Nathan Barley (2005)
Doesn't work on any level
6 December 2005
Chris Morris is undoubtedly a satirist gifted with genius, albeit a very dark and anger genius. He found his natural home on Channel 4 with the excellent BRASSEYE, a dead-on spoof of current affairs programmes, which was followed a few years later by the flesh-crawling pitch black sketch series JAM, which outdid its own radio origins simply by adopting a slurred, woozy visual style that perfectly matched the surreal flavour of the sketches and situations. Then, for some bizarre reason, he looked to the internet for inspiration, found Charlie Brooker's scabrous and wildly funny satire on vacuous media types on the TVGoHome website with the titular Barley as the loathsome protagonist, and this is the result.

Laugh? I nearly dug out a Little and Large video.

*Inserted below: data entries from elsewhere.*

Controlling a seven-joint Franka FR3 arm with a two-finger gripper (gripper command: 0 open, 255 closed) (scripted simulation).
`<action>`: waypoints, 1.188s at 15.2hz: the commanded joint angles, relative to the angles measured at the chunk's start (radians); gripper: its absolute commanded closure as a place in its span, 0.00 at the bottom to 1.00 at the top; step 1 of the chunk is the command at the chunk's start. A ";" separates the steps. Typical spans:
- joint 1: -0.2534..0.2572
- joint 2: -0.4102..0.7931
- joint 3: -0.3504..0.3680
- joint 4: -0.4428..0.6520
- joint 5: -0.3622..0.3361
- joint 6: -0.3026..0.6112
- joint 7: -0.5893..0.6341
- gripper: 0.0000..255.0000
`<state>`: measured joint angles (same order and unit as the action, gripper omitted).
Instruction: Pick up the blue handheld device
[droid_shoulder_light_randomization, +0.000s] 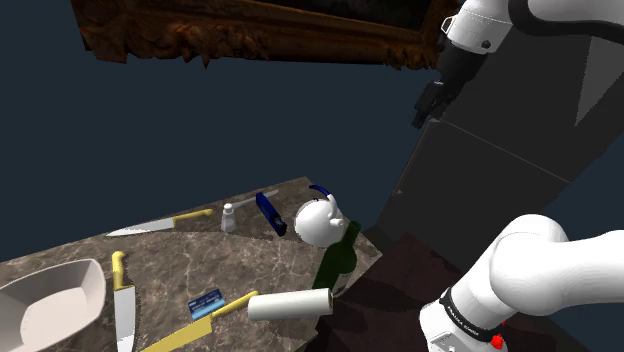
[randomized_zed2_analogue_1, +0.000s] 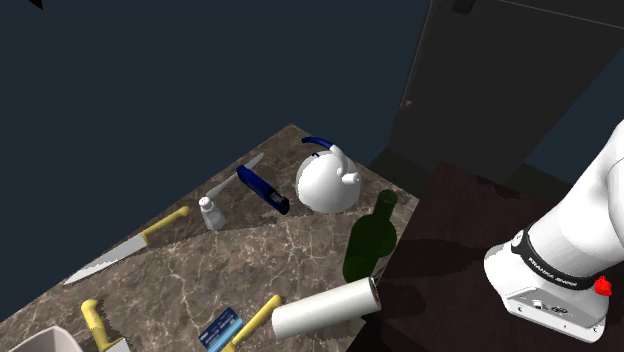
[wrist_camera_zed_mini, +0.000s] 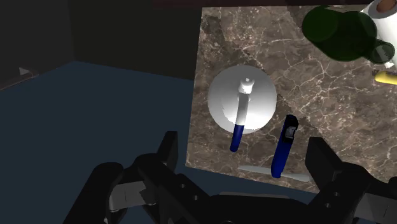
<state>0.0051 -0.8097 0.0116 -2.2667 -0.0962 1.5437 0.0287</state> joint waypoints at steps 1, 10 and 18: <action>0.000 0.000 0.000 0.000 0.000 0.000 0.000 0.00; 0.009 0.172 0.030 -0.134 0.032 0.290 0.079 0.00; 0.013 0.409 0.060 -0.162 0.047 0.542 0.144 0.00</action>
<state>0.0190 -0.4331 0.0704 -2.4286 -0.0496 2.0528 0.1674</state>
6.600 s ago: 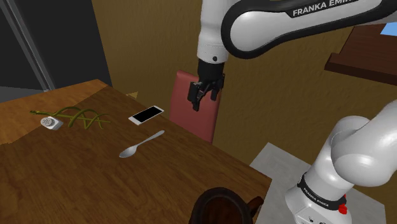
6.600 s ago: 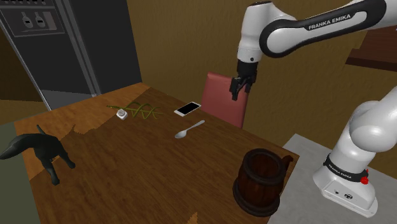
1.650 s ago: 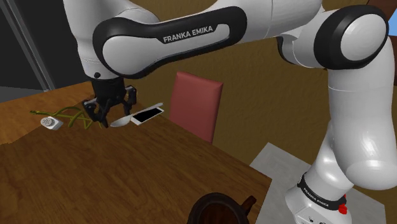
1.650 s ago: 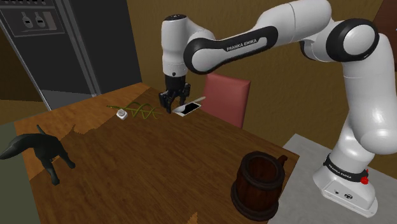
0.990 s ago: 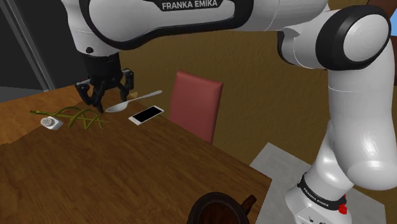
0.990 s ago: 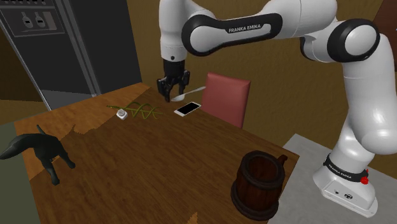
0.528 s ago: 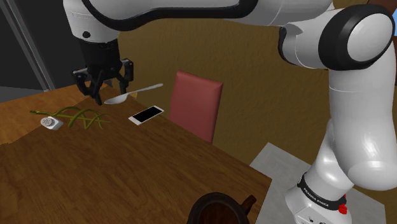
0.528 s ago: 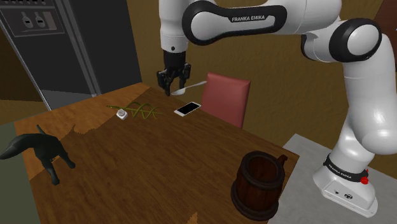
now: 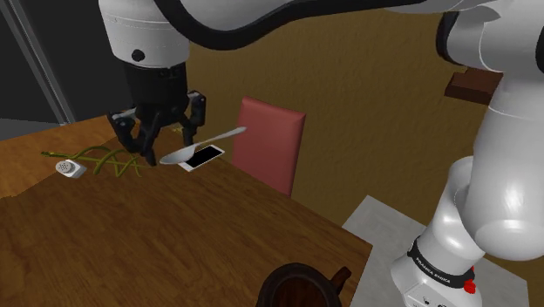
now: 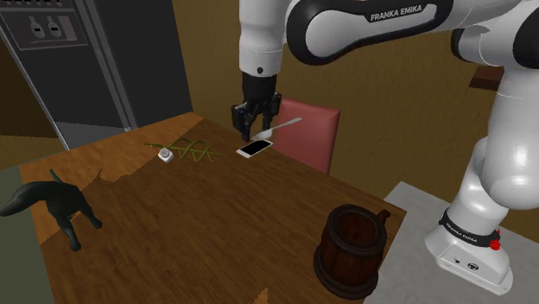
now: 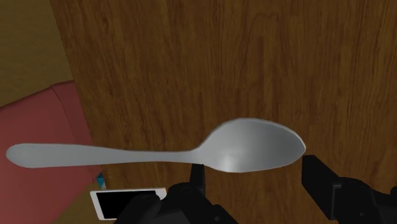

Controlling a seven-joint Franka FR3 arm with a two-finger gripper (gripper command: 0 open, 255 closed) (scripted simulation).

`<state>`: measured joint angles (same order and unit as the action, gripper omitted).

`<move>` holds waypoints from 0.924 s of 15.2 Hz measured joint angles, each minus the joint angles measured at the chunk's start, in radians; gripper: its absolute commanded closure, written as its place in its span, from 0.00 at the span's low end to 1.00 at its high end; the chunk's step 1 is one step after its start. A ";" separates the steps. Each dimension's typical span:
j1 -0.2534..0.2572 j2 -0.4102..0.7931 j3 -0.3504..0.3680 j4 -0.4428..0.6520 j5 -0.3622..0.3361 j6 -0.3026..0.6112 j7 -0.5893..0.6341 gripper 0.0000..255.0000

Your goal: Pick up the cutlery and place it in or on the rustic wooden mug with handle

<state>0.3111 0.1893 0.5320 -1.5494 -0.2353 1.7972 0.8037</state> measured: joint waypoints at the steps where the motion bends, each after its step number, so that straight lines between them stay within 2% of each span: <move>1: 0.005 -0.023 0.007 -0.029 0.010 0.006 0.014 1.00; 7: 0.023 -0.212 0.043 -0.237 0.102 0.045 0.067 1.00; 14: 0.079 -0.377 0.086 -0.381 0.195 0.044 0.140 1.00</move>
<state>0.3906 -0.1879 0.6182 -1.9304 -0.0401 1.8408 0.9435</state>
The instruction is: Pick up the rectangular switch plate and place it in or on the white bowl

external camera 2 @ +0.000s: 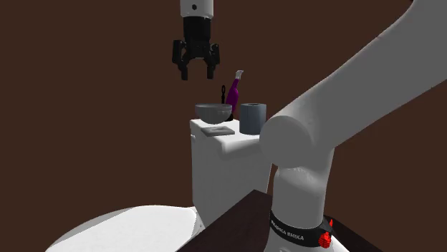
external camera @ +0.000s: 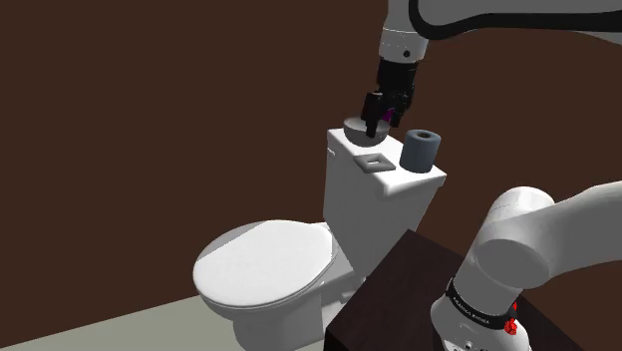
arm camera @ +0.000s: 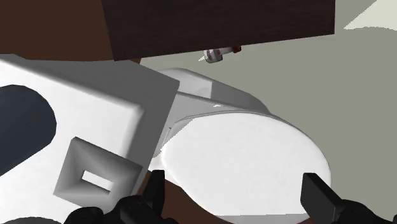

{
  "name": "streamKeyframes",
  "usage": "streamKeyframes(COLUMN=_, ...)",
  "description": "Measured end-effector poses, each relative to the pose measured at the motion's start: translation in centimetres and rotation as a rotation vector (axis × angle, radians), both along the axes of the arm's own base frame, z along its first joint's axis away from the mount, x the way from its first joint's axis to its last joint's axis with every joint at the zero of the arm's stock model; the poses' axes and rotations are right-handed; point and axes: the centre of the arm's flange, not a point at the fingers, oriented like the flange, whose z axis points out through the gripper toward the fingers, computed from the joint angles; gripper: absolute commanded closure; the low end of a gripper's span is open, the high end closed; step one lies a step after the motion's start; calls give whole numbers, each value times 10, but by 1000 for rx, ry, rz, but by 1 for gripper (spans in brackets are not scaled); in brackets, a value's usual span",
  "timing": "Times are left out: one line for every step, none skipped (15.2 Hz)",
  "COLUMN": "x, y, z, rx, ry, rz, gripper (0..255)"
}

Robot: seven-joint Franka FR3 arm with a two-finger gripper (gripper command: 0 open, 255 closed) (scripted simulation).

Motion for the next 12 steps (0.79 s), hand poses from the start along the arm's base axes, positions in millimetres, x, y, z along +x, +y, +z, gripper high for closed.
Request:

Save for a brilliantly dead-pan performance from Julian Barratt as the reluctant King of Cool, and some neat background touches (a light Gilbert O'Sullivan song recast as a techno dance track, a magazine cover trumpeting an interview with the minor TV celebrity Nicky Campbell as if it were the long-lost eleventh commandment), NATHAN BARLEY hardly works as satire, as comedy, as social commentary, or as anything rather than a confusing, headache-inducing whimper of impotent rage at the very people who are likely to watch this kind of thing. And there's the rub - satire has to have a target, the bigger the better, and if you restrict your satire to your target audience, it's not likely to have much of an impact. As a previous reviewer noted, punches are indeed pulled, and if there had been an ounce of the throbbing-vein anger and disgust that had made Brooker's website so addictive on display here, NATHAN BARLEY would have been a minor classic. Instead, it's the televisual equivalent of an executive toy, a shiny, modernistic gadget that exists only to occupy vacant mindspace.

A thundering disappointment that should be avoided at all costs.